R. Kelly’s federal trial for racketeering, sexual exploitation of a child, bribery, kidnapping, forced labor and enticement is set to begin August 9 in Brooklyn.

Kelly, whose real name is Robert Sylvester Kelly, appeared over the phone with his legal team for a status hearing last Thursday where U.S. Judge Ann M. Donnelly set his trial date, Billboard reports. Both Kelly’s attorneys and the prosecution told Donnelly that they were ready to proceed on that date. Questionnaires to potential jurors will begin to be sent out on July 26th.

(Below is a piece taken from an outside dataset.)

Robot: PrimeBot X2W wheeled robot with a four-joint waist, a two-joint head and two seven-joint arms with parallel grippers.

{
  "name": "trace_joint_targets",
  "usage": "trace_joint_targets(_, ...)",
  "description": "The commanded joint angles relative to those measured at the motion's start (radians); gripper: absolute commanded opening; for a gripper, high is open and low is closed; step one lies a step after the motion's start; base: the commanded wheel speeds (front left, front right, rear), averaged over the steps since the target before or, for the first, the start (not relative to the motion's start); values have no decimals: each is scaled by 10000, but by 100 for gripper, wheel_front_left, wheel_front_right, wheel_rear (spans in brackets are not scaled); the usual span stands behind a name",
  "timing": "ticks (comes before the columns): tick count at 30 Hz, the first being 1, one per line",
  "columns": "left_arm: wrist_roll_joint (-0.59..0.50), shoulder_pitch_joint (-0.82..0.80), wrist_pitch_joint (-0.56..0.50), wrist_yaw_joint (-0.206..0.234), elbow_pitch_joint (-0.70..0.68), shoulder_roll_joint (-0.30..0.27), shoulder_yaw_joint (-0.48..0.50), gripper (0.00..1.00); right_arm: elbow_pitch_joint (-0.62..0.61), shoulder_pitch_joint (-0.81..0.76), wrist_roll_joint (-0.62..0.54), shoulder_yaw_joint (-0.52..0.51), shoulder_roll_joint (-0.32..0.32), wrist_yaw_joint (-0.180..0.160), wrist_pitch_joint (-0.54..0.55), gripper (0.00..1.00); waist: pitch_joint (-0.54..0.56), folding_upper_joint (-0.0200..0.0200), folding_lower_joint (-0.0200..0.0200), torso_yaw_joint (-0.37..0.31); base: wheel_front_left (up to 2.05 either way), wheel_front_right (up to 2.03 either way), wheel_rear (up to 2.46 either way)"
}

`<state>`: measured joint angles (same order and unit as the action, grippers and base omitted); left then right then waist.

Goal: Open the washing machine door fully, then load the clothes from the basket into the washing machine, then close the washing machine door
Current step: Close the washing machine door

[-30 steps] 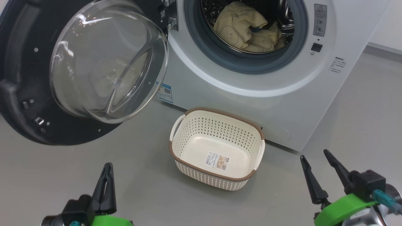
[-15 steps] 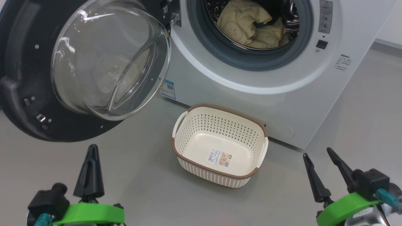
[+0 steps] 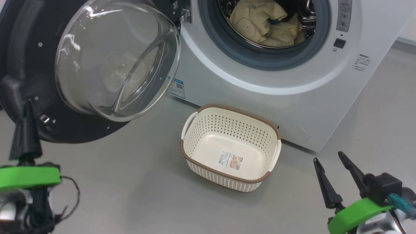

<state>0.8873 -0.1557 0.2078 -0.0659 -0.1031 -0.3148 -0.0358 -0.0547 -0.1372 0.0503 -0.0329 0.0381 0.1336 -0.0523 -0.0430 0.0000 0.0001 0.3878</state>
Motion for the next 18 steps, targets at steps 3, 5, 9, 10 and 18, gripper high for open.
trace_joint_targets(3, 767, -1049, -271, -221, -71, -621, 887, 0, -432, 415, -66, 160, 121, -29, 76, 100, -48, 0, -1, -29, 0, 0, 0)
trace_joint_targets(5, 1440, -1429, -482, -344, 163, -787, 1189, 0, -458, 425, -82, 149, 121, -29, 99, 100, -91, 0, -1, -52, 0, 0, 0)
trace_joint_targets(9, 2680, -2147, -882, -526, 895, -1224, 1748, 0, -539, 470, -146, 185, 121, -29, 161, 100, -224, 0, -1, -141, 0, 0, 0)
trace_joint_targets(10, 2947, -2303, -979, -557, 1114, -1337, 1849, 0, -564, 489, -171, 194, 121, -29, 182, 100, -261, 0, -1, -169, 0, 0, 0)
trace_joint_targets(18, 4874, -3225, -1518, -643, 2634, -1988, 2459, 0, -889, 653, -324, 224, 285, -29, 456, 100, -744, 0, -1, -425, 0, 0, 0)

Michael Leonard, an attorney on the singer’s legal team, said Kelly is looking forward to the upcoming trial: “He’s excited about the possibility of his case to be heard in a fulsome way where witness testimony can be tested and put in the proper context.” When asked how his client is doing in custody, Leonard said anyone would have a difficult time being in federal custody because of the extreme restrictions due to COVID-19.

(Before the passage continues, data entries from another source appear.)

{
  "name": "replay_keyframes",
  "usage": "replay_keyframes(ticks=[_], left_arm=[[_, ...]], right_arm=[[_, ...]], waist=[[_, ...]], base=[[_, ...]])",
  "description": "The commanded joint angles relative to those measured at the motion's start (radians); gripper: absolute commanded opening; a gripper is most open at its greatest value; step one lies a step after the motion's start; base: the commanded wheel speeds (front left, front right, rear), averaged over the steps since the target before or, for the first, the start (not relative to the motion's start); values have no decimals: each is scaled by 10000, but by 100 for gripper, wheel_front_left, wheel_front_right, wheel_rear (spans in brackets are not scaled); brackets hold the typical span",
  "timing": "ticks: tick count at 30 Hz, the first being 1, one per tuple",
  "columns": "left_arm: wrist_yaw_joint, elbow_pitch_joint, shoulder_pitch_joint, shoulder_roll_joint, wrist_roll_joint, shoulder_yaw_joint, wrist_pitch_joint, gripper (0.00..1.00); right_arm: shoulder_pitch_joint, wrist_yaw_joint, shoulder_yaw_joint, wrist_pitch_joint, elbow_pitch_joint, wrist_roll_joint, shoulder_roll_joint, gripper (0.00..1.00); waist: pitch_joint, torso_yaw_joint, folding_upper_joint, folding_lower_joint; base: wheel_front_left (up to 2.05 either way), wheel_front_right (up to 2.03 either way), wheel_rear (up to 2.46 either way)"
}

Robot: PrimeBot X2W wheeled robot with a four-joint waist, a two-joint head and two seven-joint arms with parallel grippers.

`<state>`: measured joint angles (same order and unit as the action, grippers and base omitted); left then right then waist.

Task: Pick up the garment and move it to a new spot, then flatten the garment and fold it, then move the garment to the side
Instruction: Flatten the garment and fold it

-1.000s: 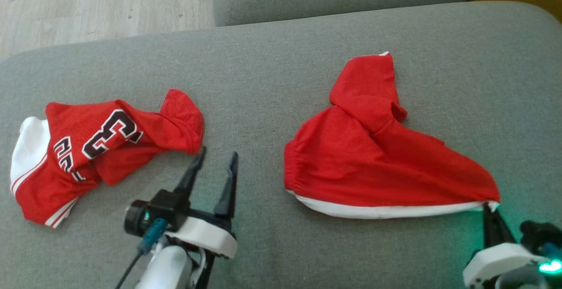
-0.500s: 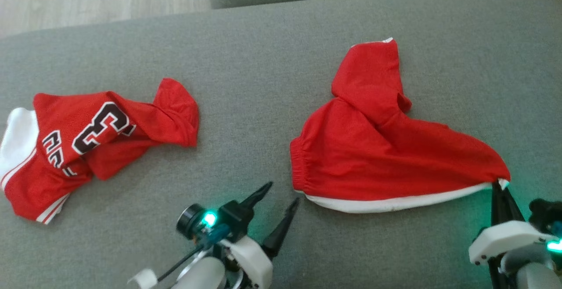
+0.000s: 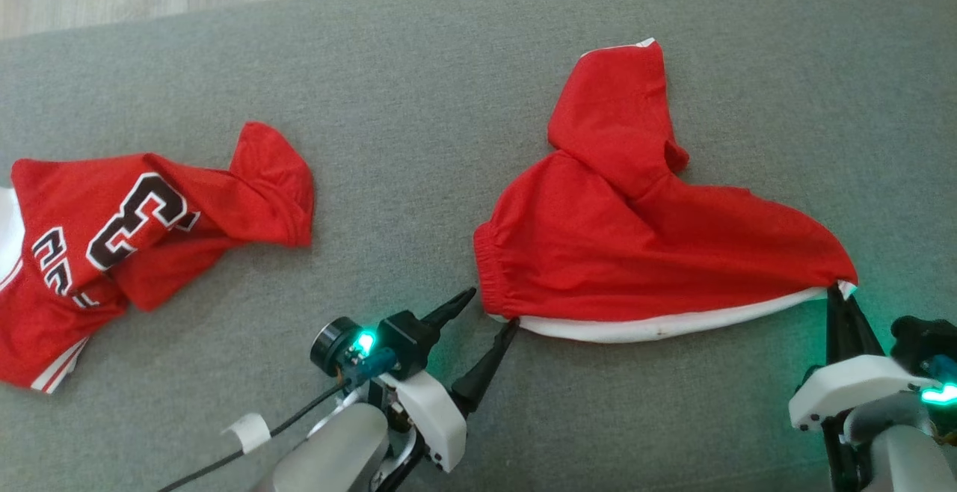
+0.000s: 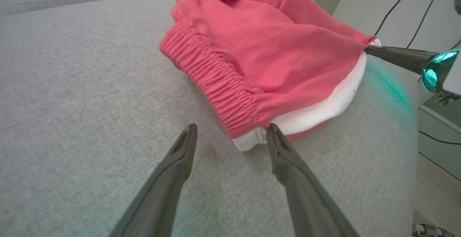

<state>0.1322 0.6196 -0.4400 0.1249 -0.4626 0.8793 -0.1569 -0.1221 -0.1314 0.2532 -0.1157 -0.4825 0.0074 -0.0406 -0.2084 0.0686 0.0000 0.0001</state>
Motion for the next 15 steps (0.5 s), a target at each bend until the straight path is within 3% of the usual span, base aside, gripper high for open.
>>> replay_keyframes(ticks=[1, 3, 4, 5, 6, 15], left_arm=[[-17, -121, -427, 123, -138, -111, -177, 100], [-17, -44, -514, 120, -270, 53, -266, 100], [-17, -9, -553, 124, -328, 130, -306, 82], [-16, 20, -591, 130, -382, 208, -350, 23], [-16, 40, -629, 135, -435, 286, -397, 0], [-19, 137, -882, 423, -609, 561, -773, 0]], right_arm=[[-313, 7, -246, -148, 229, -19, -97, 0], [-320, 7, -247, -168, 198, -10, -97, 0], [-328, 7, -248, -177, 179, -11, -97, 0], [-339, 7, -248, -184, 158, -13, -97, 0], [-350, 7, -246, -191, 142, -16, -97, 0], [-448, 7, -369, -415, 306, -9, -97, 0]], waist=[[-12, 28, 0, -1], [-23, 44, 0, -1], [-22, 48, 0, -1], [-18, 50, 0, -1], [-15, 48, 0, -1], [214, -118, 0, -1]], base=[[0, 0, 0], [0, 0, 0], [0, 0, 0], [0, 0, 0], [0, 0, 0], [0, 0, 0]])
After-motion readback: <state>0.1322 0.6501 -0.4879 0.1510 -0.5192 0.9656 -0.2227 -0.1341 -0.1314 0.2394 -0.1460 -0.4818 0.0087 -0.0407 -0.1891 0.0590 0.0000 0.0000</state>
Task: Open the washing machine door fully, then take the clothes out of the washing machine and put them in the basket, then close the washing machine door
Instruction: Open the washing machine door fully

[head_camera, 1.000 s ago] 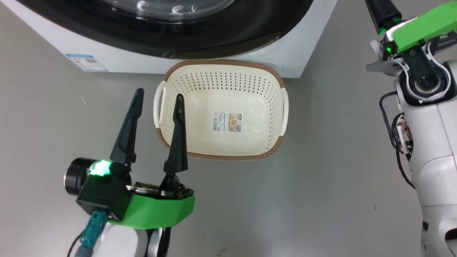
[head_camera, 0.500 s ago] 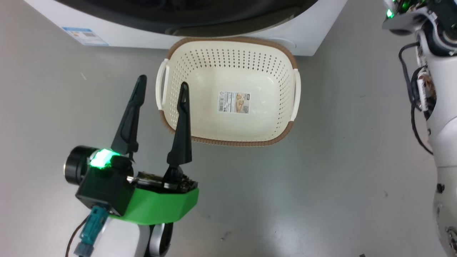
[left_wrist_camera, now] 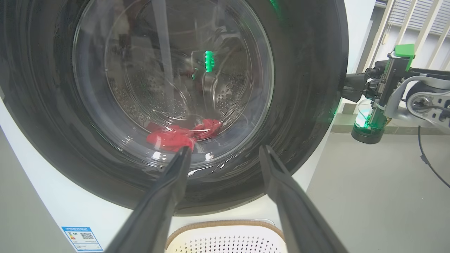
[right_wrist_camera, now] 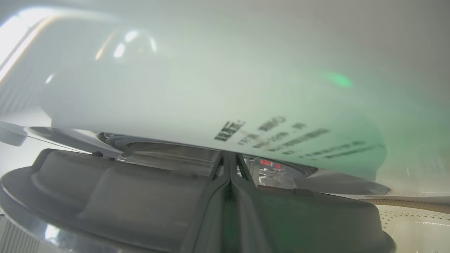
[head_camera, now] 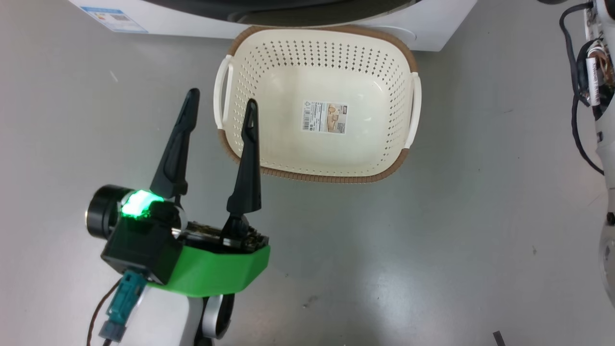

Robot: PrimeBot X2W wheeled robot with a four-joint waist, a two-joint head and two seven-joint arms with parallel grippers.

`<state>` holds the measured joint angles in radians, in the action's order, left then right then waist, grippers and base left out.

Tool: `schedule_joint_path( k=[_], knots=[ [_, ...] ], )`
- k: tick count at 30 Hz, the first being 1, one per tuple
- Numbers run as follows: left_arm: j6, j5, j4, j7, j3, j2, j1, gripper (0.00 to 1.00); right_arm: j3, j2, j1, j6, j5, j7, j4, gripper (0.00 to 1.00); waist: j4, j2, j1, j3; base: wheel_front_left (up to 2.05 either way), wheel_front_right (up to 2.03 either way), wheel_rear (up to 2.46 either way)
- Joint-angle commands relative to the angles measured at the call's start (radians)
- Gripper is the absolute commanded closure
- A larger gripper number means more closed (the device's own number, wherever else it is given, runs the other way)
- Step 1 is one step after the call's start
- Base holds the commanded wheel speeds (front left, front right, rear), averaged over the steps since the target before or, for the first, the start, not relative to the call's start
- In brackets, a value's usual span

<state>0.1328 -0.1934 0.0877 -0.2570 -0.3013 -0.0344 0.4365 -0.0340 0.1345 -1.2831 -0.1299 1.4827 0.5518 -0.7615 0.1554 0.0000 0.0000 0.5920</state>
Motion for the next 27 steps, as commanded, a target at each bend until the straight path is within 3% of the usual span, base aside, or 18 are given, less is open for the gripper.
schedule_joint_path(
  k=[1,16,27],
  knots=[
    [0.006,0.008,0.022,-0.005,0.025,-0.016,0.009,0.0,-0.014,-0.02,-0.026,-0.001,0.008,0.023,0.028,1.0,0.0,0.0,0.0,0.004,0.0,0.0,0.0],
    [0.005,0.023,0.007,-0.005,0.043,-0.016,0.014,0.0,-0.043,-0.043,0.023,-0.001,0.058,0.149,0.095,1.0,-0.035,0.0,0.0,0.003,0.0,0.0,0.0],
    [-0.001,0.036,-0.012,-0.005,0.054,-0.016,0.011,0.0,-0.075,-0.061,0.104,-0.001,0.063,0.166,0.133,1.0,-0.058,0.0,0.0,-0.034,0.0,0.0,0.0]
  ],
)
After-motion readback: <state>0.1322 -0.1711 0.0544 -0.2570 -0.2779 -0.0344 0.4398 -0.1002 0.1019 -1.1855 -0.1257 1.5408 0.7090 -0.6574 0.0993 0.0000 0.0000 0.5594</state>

Steve Greenberg, one of Kelly’s lawyers, said he is pleased that the trial date has finally been set and that he is confident about his case.

Kelly is facing charges in New York alleging that, for over two decades, he was the leader of a racketeering enterprise made up of managers, bodyguards, drivers, personal assistants, and runners who recruited women and girls to engage in illegal sexual activity with the singer. The sexual activity was often filmed and photographed by Kelly, according to the court filing by the Department of Justice. The charges against him involve six different victims.

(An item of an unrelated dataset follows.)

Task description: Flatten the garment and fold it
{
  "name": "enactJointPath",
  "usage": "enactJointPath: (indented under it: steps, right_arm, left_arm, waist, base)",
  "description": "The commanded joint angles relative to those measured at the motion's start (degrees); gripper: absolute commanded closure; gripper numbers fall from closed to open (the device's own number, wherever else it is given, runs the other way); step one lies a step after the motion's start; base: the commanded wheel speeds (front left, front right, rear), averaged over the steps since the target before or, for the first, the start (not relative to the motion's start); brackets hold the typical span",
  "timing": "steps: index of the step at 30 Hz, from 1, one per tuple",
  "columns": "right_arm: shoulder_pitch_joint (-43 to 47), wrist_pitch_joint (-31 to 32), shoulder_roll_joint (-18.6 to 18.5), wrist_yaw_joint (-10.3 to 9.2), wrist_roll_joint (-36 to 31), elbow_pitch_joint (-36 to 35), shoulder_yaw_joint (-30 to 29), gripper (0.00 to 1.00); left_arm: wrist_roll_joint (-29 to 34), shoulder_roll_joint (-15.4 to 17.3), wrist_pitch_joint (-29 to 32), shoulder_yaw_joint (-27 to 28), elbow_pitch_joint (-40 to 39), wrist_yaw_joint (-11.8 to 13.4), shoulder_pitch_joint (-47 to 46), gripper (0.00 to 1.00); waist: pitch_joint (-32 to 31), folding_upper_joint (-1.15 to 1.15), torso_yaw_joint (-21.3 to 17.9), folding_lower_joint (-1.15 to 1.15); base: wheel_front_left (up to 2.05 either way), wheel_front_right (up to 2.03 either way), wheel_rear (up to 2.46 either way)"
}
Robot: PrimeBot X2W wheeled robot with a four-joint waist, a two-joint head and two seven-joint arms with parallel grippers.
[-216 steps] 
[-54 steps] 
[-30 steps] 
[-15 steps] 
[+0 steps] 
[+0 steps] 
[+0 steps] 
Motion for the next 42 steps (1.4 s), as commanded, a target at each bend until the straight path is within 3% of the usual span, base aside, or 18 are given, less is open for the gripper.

Judge Donnelly told Kelly’s defense team that after the delays caused by the pandemic she expects the trial to proceed as normally as possible. Depending on the circumstances this summer, Donnelly said headsets in the courtroom might be used to give defense lawyers communication with Kelly. The court will screen all detainees prior to their court appearances to ensure that their temperature is lower than 100.4 degrees.

Prosecutors are set to begin moving Kelly from the Metropolitan Correctional Center in Chicago, where he has been in custody since July 2019, to a similar facility in Brooklyn. During his extended wait for a trial, Kelly has asked the court on several occasions to be released citing COVID-19 and other factors, but his requests have been denied. He is also awaiting trial in Illinois regarding separate sexual abuse allegations.